A grounded Delta would have one phase solidly grounded, as with any grounded neutral, but would supply only 3ph loads.
 

SSDriver

Senior Member
Location
California
Occupation
Electrician
B phase is solidly grounded 0 volts from B to ground.. 240v from A -B, B-C, A-C. All loads are 3 phase only, customer told me POCO says it is open delta. I do not have access to the transformer(s) feeding the building as they are behind locked gates. They have a separate service for single phase loads. I just wanted to make sure Im not going to have an issue with the primary side having a solid ground on the B phase, and then grounding the XO on the secondary side. The existing motor is currently fed with a 3 Pole breaker. I was planning to use that to supply power to the new transformer, and then I was going to have a fused disconnect on the load side of the transformer. Thank you all of the input so far
 

LarryFine

Master Electrician Electric Contractor Richmond VA
Location
Henrico County, VA
Occupation
Electrical Contractor
I just wanted to make sure Im not going to have an issue with the primary side having a solid ground on the B phase, and then grounding the XO on the secondary side.
No, there's no issue. That's exactly why you are using a D-to-Y transformer: for primary-to-secondary isolation.

One conductor of a separately-derived system can (and usually must) be grounded; in your case, the neutral.
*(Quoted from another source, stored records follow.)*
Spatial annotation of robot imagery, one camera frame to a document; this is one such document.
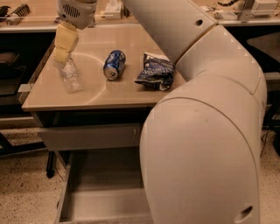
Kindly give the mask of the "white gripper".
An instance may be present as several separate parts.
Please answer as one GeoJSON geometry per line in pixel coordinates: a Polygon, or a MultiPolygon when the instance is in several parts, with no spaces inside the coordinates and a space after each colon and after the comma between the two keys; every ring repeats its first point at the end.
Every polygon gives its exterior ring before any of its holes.
{"type": "Polygon", "coordinates": [[[97,0],[57,0],[57,12],[62,21],[56,29],[53,64],[62,69],[79,40],[80,30],[95,23],[97,0]]]}

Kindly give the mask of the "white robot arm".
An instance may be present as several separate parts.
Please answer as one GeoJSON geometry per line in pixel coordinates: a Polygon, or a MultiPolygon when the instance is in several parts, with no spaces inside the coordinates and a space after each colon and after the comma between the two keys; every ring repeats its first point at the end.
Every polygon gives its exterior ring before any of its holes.
{"type": "Polygon", "coordinates": [[[149,113],[140,162],[154,224],[260,224],[267,88],[251,54],[193,0],[122,0],[184,84],[149,113]]]}

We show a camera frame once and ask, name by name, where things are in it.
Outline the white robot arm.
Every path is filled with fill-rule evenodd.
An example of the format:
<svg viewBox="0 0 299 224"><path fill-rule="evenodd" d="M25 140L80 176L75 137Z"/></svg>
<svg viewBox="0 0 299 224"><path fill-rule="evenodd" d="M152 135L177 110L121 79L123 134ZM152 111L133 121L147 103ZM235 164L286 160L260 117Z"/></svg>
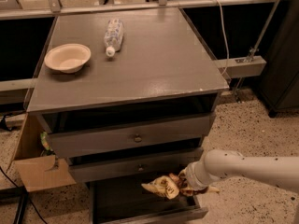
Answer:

Added: To me, a corner-grounded, open-Delta supply is weird, but there's no electrical reason why it can't be.
 

SSDriver

Senior Member
Location
California
Occupation
Electrician
Thank you, I have done a bunch of transformers but this is the first one with a grounded primary phase conductor and wanted to make sure I'm wasn't missing something dumb. I have never worked on a system with a corner grounded open delta before.
 

winnie

Senior Member
Location
Springfield, MA, USA
Occupation
Electric motor research
I just wanted to make sure Im not going to have an issue with the primary side having a solid ground on the B phase, and then grounding the XO on the secondary side.
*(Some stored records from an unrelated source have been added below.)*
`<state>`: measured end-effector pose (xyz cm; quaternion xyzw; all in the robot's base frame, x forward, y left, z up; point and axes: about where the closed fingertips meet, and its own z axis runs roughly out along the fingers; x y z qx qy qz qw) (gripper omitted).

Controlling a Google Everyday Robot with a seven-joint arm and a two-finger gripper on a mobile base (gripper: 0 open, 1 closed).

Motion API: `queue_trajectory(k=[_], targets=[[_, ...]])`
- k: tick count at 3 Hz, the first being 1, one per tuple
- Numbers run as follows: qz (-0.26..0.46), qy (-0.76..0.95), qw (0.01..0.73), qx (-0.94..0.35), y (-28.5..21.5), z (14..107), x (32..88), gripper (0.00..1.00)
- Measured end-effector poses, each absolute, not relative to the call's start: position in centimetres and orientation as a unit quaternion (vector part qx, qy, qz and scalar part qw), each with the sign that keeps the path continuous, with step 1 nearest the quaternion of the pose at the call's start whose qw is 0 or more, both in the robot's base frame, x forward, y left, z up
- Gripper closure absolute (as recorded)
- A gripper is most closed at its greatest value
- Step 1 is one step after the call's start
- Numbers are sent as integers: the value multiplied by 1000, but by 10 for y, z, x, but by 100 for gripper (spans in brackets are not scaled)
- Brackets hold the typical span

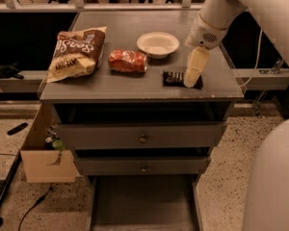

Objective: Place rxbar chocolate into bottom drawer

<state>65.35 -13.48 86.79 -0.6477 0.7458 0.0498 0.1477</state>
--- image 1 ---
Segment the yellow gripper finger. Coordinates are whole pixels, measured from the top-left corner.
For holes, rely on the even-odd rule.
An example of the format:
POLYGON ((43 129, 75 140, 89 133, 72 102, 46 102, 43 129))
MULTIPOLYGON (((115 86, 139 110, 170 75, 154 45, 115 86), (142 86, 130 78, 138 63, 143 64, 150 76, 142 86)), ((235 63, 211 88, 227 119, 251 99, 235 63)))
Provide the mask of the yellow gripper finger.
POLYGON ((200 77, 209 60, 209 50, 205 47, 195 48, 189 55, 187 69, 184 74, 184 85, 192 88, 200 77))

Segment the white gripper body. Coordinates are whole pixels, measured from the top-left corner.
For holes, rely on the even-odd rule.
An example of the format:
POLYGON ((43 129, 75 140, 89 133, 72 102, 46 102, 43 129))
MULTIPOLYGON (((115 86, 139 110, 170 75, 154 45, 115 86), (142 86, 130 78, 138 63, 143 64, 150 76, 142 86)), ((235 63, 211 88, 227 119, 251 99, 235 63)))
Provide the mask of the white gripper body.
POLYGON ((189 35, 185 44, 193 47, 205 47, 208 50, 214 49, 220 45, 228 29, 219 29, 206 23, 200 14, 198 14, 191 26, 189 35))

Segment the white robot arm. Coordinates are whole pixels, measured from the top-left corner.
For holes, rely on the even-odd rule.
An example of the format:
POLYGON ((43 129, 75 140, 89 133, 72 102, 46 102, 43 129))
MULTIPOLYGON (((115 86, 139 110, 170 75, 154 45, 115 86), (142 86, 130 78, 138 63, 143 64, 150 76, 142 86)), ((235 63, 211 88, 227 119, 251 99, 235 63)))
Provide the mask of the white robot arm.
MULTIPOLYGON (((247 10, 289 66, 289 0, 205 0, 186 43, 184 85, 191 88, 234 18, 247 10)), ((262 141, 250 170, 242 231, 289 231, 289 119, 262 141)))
I agree with LarryFine: what the transformer cares about is the supply line-line voltage, not the line-ground voltage (as long as the line-ground voltage is not so high as to over-stress the insulation system. As long as the primary gets 240V line-line, it doesn't matter if that is corner ground delta, high leg delta, or 240/138V wye.

The existing motor is currently fed with a 3 Pole breaker. I was planning to use that to supply power to the new transformer, and then I was going to have a fused disconnect on the load side of the transformer. Thank you all of the input so far

Sounds reasonable. If you were to put fuses on the primary side, then you would need a 'blank' in the B phase, because you are not supposed to interrupt a grounded conductor with a fuse. But you are fine with a 3 pole _breaker_ since that interrupts all phases simultaneously.

-Jon
 

SSDriver

Senior Member
Location
California
Occupation
Electrician
On a side note how would you identify the wires different for delta and wye even though they are both 230v? I'm not a huge fan of tags. Primary delta currently is BLACK-WHITE-BLUE. would the secondary wye have to be something other than BLACK-RED-BLUE-WHITE? What would be the least confusing way to do it if needed.
 

Hv&Lv

Senior Member
Location
-
Occupation
Engineer/Technician
On a side note how would you identify the wires different for delta and wye even though they are both 230v? I'm not a huge fan of tags. Primary delta currently is BLACK-WHITE-BLUE. would the secondary wye have to be something other than BLACK-RED-BLUE-WHITE? What would be the least confusing way to do it if needed.

That must have been the way you were taught..
Personally, I wouldn’t use white for anything other than a neutral (grounded conductor)
Orange for nothing other than a high leg. (208 or 416 high legs)
 

SSDriver

Senior Member
Location
California
Occupation
Electrician
That must have been the way you were taught..
Personally, I wouldn’t use white for anything other than a neutral (grounded conductor)
Orange for nothing other than a high leg. (208 or 416 high legs)
The white on the delta was for the B phase on the open delta system with the grounded B phase. Not a high leg. Sorry for the confusion. I wasn't sure if the colors had to be completely different on the primary vs secondary due to one side being delta vs wye.